[Data shown Boundary: Start]

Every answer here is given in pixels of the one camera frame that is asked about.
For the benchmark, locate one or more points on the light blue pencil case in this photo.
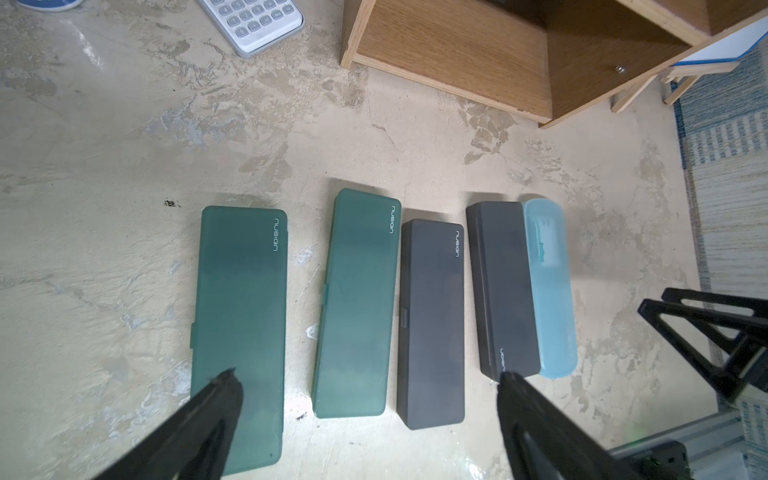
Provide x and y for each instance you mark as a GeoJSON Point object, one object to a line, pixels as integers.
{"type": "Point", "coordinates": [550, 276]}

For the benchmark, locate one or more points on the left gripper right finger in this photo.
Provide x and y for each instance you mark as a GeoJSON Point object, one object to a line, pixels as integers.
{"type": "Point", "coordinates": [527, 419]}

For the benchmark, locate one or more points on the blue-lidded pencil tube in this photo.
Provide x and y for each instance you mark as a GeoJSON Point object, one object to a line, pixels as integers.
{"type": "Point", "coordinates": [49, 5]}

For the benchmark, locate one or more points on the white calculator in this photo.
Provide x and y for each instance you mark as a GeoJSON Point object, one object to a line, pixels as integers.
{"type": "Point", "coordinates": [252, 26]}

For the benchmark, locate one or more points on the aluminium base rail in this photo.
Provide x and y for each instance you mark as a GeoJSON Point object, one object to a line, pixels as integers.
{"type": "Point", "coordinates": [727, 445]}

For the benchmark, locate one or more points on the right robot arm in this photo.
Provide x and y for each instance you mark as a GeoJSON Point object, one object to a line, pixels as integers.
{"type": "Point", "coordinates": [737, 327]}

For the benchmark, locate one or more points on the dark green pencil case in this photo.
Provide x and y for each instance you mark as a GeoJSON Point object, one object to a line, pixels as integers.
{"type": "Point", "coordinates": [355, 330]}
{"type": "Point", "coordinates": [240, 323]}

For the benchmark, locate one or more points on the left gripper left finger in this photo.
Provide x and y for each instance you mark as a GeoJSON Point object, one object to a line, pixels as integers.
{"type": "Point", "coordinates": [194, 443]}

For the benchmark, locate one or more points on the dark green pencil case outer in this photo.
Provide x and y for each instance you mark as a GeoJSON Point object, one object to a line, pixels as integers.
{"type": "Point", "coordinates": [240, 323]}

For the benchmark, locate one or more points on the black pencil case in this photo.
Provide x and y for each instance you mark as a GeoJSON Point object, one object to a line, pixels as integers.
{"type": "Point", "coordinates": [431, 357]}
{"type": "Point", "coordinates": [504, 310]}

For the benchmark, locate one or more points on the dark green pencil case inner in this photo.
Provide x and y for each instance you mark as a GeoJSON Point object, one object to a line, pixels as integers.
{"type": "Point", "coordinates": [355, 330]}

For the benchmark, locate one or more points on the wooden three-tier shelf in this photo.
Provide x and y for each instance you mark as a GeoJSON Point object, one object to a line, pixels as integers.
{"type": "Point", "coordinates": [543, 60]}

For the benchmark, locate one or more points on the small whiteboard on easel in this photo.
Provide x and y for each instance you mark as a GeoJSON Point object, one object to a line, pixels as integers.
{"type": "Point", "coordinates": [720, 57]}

[Data shown Boundary: End]

Task directions: Return the listing verbatim, pictures excluded.

Response area:
Every answer here is given in pixels of the one camera frame that is asked about.
For the benchmark, locate one or more points on the light blue pencil case in this photo.
Provide x and y for each instance you mark as a GeoJSON Point object, one object to a line, pixels as integers.
{"type": "Point", "coordinates": [550, 276]}

For the benchmark, locate one or more points on the left gripper right finger in this photo.
Provide x and y for each instance you mark as a GeoJSON Point object, one object to a line, pixels as integers.
{"type": "Point", "coordinates": [527, 419]}

For the benchmark, locate one or more points on the blue-lidded pencil tube in this photo.
Provide x and y for each instance you mark as a GeoJSON Point object, one object to a line, pixels as integers.
{"type": "Point", "coordinates": [49, 5]}

For the benchmark, locate one or more points on the white calculator in this photo.
Provide x and y for each instance you mark as a GeoJSON Point object, one object to a line, pixels as integers.
{"type": "Point", "coordinates": [252, 26]}

For the benchmark, locate one or more points on the aluminium base rail in this photo.
Provide x and y for each instance you mark as a GeoJSON Point object, one object to a line, pixels as integers.
{"type": "Point", "coordinates": [727, 445]}

For the benchmark, locate one or more points on the right robot arm in this photo.
Provide x and y for each instance you mark as a GeoJSON Point object, one object to a line, pixels as integers.
{"type": "Point", "coordinates": [737, 327]}

For the benchmark, locate one or more points on the dark green pencil case in this photo.
Provide x and y for each instance you mark as a GeoJSON Point object, one object to a line, pixels as integers.
{"type": "Point", "coordinates": [355, 330]}
{"type": "Point", "coordinates": [240, 323]}

For the benchmark, locate one or more points on the left gripper left finger in this photo.
Provide x and y for each instance you mark as a GeoJSON Point object, one object to a line, pixels as integers.
{"type": "Point", "coordinates": [194, 443]}

For the benchmark, locate one or more points on the dark green pencil case outer in this photo.
Provide x and y for each instance you mark as a GeoJSON Point object, one object to a line, pixels as integers.
{"type": "Point", "coordinates": [240, 323]}

For the benchmark, locate one or more points on the black pencil case in this photo.
Provide x and y for each instance you mark as a GeoJSON Point object, one object to a line, pixels as integers.
{"type": "Point", "coordinates": [431, 357]}
{"type": "Point", "coordinates": [504, 310]}

For the benchmark, locate one or more points on the dark green pencil case inner in this photo.
Provide x and y for each instance you mark as a GeoJSON Point object, one object to a line, pixels as integers.
{"type": "Point", "coordinates": [355, 330]}

For the benchmark, locate one or more points on the wooden three-tier shelf in this photo.
Provide x and y for each instance you mark as a GeoJSON Point object, one object to a line, pixels as integers.
{"type": "Point", "coordinates": [543, 60]}

For the benchmark, locate one or more points on the small whiteboard on easel in this photo.
Provide x and y for each instance you mark as a GeoJSON Point object, one object to a line, pixels as integers.
{"type": "Point", "coordinates": [720, 57]}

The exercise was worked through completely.